The petitioners claim that most of the assembly of solar products imported from Malaysia, Vietnam and Thailand actually takes place in China, which is why these products should be subject to tariffs. SEIA disputes this, claiming that substantial work is being done outside of China.

“We cannot stress enough how damaging these tariffs would be to our businesses and the entire US solar industry,” the letter said.

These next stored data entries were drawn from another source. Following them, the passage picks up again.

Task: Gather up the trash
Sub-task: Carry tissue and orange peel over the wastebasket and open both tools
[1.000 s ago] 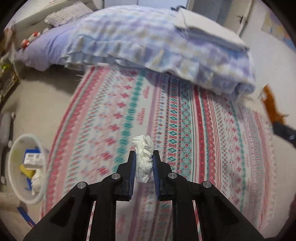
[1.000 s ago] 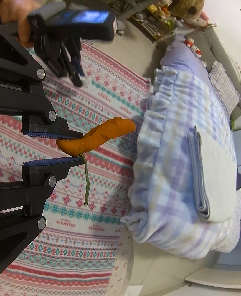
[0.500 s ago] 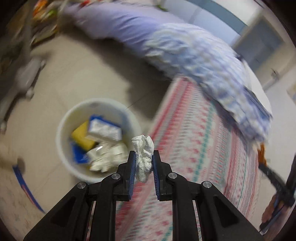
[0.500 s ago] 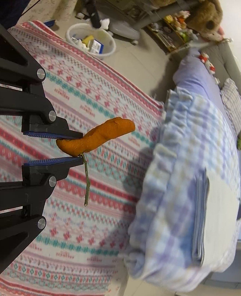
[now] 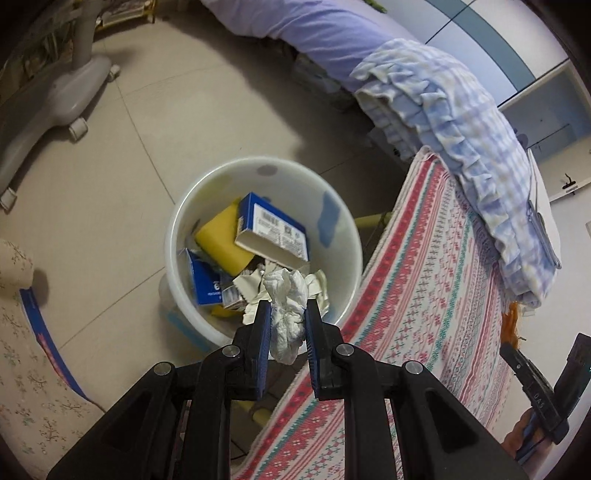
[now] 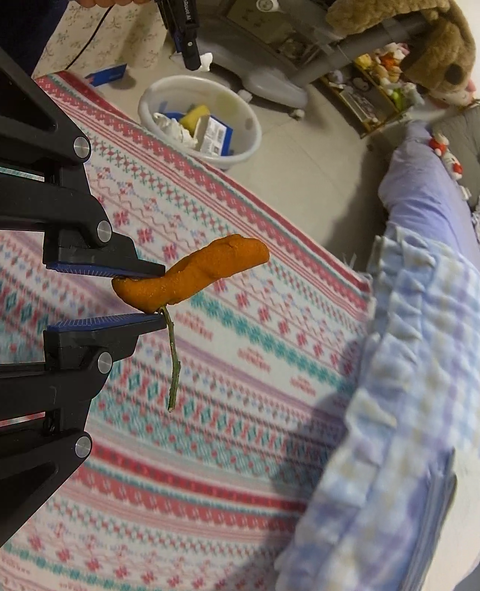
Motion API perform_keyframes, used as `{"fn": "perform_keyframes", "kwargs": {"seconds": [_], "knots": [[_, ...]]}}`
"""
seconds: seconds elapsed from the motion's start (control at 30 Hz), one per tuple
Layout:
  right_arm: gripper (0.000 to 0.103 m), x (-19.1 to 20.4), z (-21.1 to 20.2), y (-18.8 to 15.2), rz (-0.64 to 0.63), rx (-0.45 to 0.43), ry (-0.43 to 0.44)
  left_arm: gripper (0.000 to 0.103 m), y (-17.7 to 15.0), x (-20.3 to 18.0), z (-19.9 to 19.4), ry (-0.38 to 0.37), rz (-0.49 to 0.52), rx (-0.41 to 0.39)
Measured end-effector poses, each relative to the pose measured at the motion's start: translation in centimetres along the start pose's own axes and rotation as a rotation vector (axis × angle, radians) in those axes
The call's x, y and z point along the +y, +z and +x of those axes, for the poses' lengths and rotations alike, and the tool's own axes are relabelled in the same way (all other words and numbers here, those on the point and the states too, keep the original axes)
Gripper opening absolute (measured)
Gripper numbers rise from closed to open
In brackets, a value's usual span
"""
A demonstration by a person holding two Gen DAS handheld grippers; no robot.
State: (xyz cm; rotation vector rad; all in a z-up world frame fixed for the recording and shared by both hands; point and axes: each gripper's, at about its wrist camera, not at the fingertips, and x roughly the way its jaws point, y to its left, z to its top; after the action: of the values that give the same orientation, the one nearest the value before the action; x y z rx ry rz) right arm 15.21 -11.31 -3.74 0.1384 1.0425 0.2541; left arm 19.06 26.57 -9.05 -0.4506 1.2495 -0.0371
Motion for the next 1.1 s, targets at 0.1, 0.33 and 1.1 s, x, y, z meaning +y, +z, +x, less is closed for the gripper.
{"fn": "perform_keyframes", "kwargs": {"seconds": [0.1, 0.33, 1.1], "knots": [[0.016, 1.6, 1.3, -0.2, -0.023, 0.017, -0.004, 0.019, 0.3, 0.5, 0.6, -0.004, -0.013, 0.015], [0.016, 4.8, 3.8, -0.6, -0.057, 0.035, 0.018, 0.024, 0.8, 1.8, 1.1, -0.016, -0.075, 0.036], [0.016, 15.2, 8.5, -0.1, -0.25, 0.032, 0.072, 0.046, 1.5, 8.0, -4.0, -0.037, -0.265, -0.077]]}}
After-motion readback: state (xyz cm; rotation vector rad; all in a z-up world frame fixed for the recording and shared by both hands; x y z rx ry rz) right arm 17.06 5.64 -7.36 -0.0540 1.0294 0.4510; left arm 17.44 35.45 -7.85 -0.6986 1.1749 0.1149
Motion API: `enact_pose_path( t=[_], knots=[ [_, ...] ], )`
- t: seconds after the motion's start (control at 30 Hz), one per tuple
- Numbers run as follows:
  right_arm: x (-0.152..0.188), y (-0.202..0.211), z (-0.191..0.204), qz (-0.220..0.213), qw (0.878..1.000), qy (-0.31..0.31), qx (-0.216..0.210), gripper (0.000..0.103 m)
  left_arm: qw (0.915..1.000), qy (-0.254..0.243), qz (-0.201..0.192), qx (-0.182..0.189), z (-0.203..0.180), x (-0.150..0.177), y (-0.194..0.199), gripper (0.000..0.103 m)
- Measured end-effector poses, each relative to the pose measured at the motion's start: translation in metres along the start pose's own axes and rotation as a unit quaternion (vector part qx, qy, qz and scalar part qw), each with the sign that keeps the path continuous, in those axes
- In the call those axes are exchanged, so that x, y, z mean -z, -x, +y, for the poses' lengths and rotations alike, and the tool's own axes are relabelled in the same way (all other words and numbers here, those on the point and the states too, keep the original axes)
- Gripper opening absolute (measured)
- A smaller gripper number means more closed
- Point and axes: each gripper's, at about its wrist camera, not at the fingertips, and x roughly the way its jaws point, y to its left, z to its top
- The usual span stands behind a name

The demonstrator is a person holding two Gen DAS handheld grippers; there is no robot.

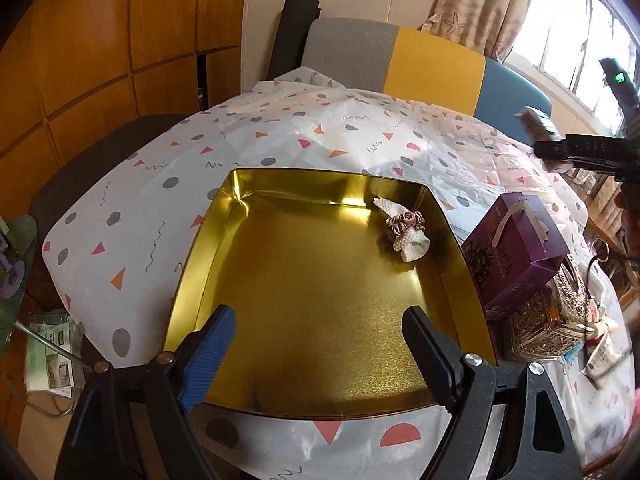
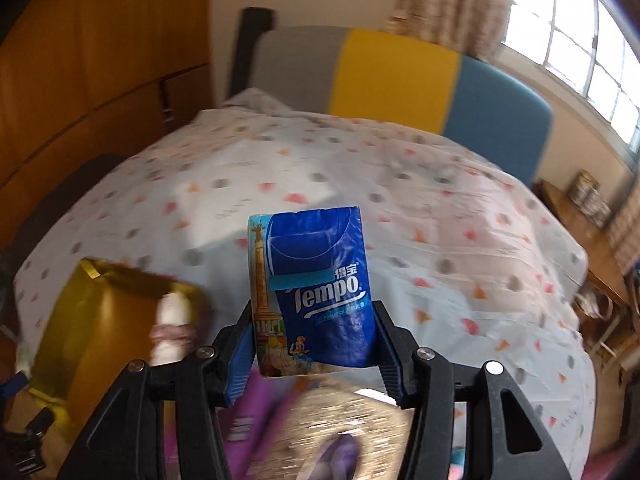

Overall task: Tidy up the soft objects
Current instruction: 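Lower the Tempo pack into the gold tray and open the right gripper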

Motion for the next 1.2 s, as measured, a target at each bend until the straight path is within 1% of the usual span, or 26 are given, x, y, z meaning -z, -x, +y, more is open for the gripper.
enact_pose_path(
  t=[0.13, 0.23, 0.33, 0.43, 0.47, 0.57, 0.63, 0.7, 0.83, 0.9, 0.93, 1.0, 1.03, 1.07, 1.13, 1.2],
  knots=[
    [0.017, 0.005, 0.062, 0.017, 0.997, 0.020, -0.068, 0.054, 0.9999, 0.004, -0.009, -0.006, 0.005, 0.003, 0.007, 0.088],
    [0.039, 0.005, 0.107, 0.033, 0.994, 0.034, -0.103, 0.054, 0.9997, 0.006, -0.018, -0.014, 0.010, 0.005, 0.011, 0.088],
    [0.065, -0.003, 0.135, 0.051, 0.990, 0.034, -0.126, 0.054, 0.9995, 0.009, -0.025, -0.017, 0.016, 0.008, 0.015, 0.088],
    [0.085, -0.010, 0.157, 0.069, 0.988, 0.035, -0.130, 0.054, 0.9992, 0.008, -0.033, -0.023, 0.019, 0.010, 0.019, 0.088],
    [0.090, -0.013, 0.159, 0.073, 0.988, 0.035, -0.129, 0.054, 0.9991, 0.008, -0.033, -0.024, 0.020, 0.011, 0.020, 0.088],
    [0.100, -0.029, 0.159, 0.080, 0.991, 0.041, -0.104, 0.054, 0.9991, 0.009, -0.035, -0.023, 0.021, 0.012, 0.021, 0.088],
    [0.106, -0.037, 0.160, 0.090, 0.991, 0.036, -0.095, 0.054, 0.9991, 0.007, -0.036, -0.023, 0.021, 0.013, 0.022, 0.088],
    [0.108, -0.044, 0.159, 0.093, 0.992, 0.033, -0.079, 0.054, 0.9991, 0.007, -0.035, -0.021, 0.021, 0.015, 0.021, 0.088],
    [0.110, -0.053, 0.158, 0.096, 0.993, 0.024, -0.059, 0.054, 0.9992, 0.006, -0.034, -0.021, 0.021, 0.016, 0.020, 0.090],
    [0.110, -0.056, 0.157, 0.092, 0.995, 0.025, -0.040, 0.055, 0.9993, 0.010, -0.032, -0.017, 0.022, 0.016, 0.019, 0.090],
    [0.109, -0.056, 0.156, 0.090, 0.995, 0.024, -0.037, 0.055, 0.9993, 0.010, -0.032, -0.017, 0.022, 0.017, 0.018, 0.090],
    [0.108, -0.060, 0.155, 0.089, 0.995, 0.019, -0.035, 0.060, 0.9994, 0.011, -0.028, -0.016, 0.023, 0.019, 0.016, 0.091],
    [0.107, -0.060, 0.154, 0.084, 0.996, 0.016, -0.034, 0.069, 0.9994, 0.013, -0.026, -0.016, 0.023, 0.020, 0.015, 0.091],
    [0.107, -0.057, 0.152, 0.077, 0.996, 0.015, -0.038, 0.074, 0.9995, 0.013, -0.025, -0.016, 0.024, 0.020, 0.014, 0.091],
    [0.107, -0.051, 0.150, 0.064, 0.997, 0.014, -0.043, 0.076, 0.9995, 0.014, -0.023, -0.019, 0.024, 0.021, 0.012, 0.091],
    [0.109, -0.041, 0.145, 0.049, 0.998, 0.006, -0.046, 0.076, 0.9995, 0.014, -0.023, -0.018, 0.024, 0.022, 0.012, 0.091]
  ],
)
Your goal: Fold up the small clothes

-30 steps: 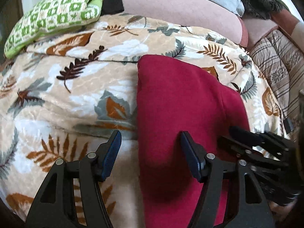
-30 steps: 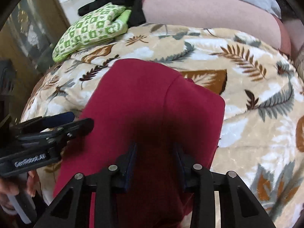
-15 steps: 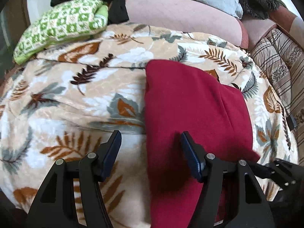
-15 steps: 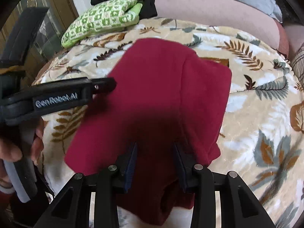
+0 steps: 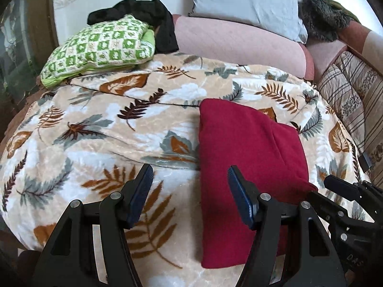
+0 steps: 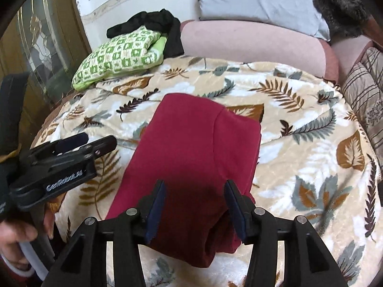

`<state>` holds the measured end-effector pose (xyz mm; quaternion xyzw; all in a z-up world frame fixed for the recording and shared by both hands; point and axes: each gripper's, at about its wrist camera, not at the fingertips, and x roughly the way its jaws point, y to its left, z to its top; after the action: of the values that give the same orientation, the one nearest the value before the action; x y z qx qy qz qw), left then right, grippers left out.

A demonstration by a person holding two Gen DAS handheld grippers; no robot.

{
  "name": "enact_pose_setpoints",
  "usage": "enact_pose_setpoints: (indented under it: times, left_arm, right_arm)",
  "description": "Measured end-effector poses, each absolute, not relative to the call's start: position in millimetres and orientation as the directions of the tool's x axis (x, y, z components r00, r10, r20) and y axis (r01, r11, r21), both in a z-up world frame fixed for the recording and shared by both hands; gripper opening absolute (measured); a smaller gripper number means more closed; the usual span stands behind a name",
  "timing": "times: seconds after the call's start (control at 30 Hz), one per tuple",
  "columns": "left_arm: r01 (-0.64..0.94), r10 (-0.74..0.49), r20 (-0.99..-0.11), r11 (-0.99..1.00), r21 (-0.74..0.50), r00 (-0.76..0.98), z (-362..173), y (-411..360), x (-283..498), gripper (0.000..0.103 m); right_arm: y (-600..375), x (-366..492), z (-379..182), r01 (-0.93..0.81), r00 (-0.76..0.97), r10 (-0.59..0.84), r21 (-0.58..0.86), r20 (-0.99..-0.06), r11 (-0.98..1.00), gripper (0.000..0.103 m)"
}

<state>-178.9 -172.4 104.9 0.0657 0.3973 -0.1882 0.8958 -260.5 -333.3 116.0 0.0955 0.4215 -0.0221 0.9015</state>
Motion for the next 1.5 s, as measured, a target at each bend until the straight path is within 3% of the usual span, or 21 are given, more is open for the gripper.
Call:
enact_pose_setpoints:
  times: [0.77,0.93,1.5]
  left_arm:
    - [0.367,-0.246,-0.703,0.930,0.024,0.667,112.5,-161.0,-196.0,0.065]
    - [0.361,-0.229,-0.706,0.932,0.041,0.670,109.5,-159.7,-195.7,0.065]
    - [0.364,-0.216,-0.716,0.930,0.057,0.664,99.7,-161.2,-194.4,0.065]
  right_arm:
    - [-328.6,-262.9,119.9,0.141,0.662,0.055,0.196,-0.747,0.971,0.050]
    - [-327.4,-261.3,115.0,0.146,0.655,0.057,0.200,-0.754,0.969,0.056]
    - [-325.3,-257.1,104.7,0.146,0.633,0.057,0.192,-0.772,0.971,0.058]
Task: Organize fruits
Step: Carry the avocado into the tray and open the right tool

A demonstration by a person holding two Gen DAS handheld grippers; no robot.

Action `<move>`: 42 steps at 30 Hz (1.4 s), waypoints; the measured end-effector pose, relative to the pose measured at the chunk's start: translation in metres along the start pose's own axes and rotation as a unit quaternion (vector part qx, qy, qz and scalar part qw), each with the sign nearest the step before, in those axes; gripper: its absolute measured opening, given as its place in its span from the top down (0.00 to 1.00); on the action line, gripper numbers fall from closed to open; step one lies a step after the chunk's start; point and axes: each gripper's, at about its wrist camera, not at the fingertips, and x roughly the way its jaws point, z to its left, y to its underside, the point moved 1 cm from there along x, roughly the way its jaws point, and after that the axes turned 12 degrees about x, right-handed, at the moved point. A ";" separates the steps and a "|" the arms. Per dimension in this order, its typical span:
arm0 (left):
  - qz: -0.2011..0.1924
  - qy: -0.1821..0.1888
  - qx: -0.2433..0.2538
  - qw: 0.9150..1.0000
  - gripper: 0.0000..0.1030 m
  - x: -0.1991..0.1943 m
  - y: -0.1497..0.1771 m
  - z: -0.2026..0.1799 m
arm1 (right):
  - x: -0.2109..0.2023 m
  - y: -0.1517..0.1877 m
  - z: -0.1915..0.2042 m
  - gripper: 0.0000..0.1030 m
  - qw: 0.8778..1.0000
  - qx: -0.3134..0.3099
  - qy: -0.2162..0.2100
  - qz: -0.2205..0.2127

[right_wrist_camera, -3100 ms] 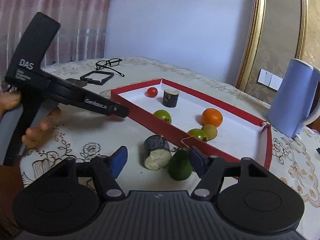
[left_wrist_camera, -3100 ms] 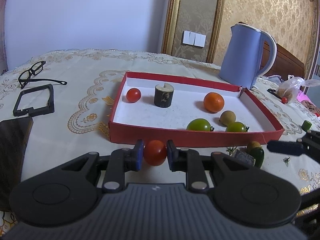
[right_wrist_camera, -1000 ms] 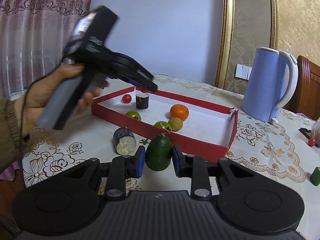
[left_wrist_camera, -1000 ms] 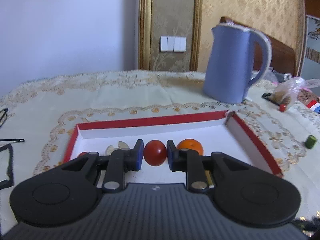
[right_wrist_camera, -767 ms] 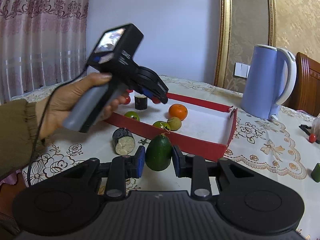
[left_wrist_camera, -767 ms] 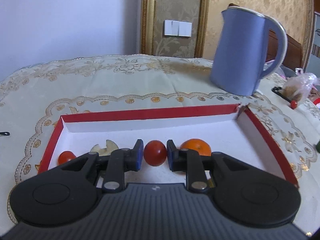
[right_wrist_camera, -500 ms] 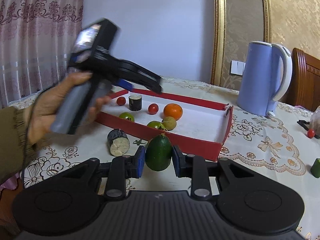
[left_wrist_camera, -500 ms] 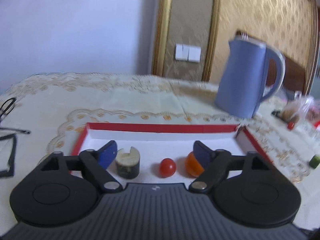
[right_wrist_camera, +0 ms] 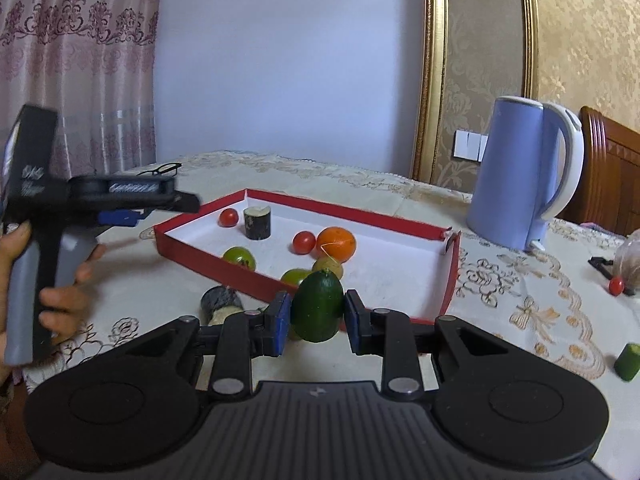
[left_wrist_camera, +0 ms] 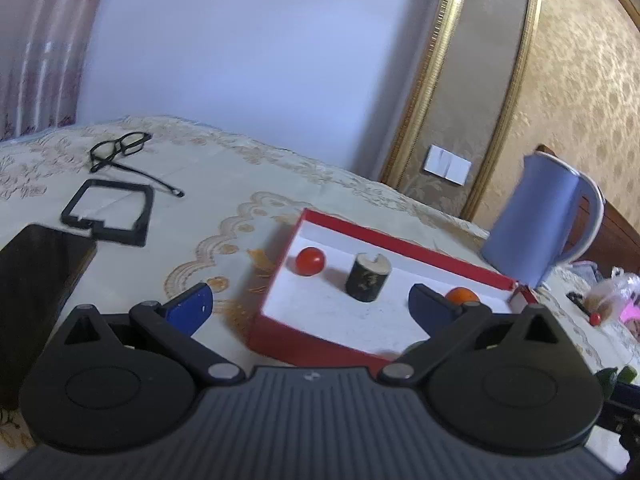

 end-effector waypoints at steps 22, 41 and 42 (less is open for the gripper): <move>0.005 -0.005 0.028 1.000 0.00 -0.002 0.003 -0.007 | 0.079 -0.042 -0.039 0.73 0.998 0.028 0.053 0.020; 0.001 -0.009 0.056 0.998 0.00 -0.003 0.003 -0.017 | 0.134 -0.063 -0.055 0.70 0.993 0.070 0.085 0.044; 0.001 -0.007 0.057 0.998 0.00 -0.003 0.003 -0.017 | 0.129 -0.062 -0.055 0.70 0.993 0.074 0.083 0.043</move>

It comes as the industry faces several headwinds, including supply chain disruptions and higher raw material costs.

In June, U.S. Customs and Border Protection issued a restraint order on Hoshine Silicon Industry’s silica products due to forced labor issues in China’s Xinjiang region.

In the second quarter, solar energy costs increased quarter-over-quarter and year-over-year across all market segments for the first time since Wood Mackenzie began tracking price data in 2014. In addition, some key provisions, including an extension of the investment tax credit, have been left out. of the infrastructure bill. Industry hopes the $ 3.5 trillion spending program will include substantial funding for clean energy projects.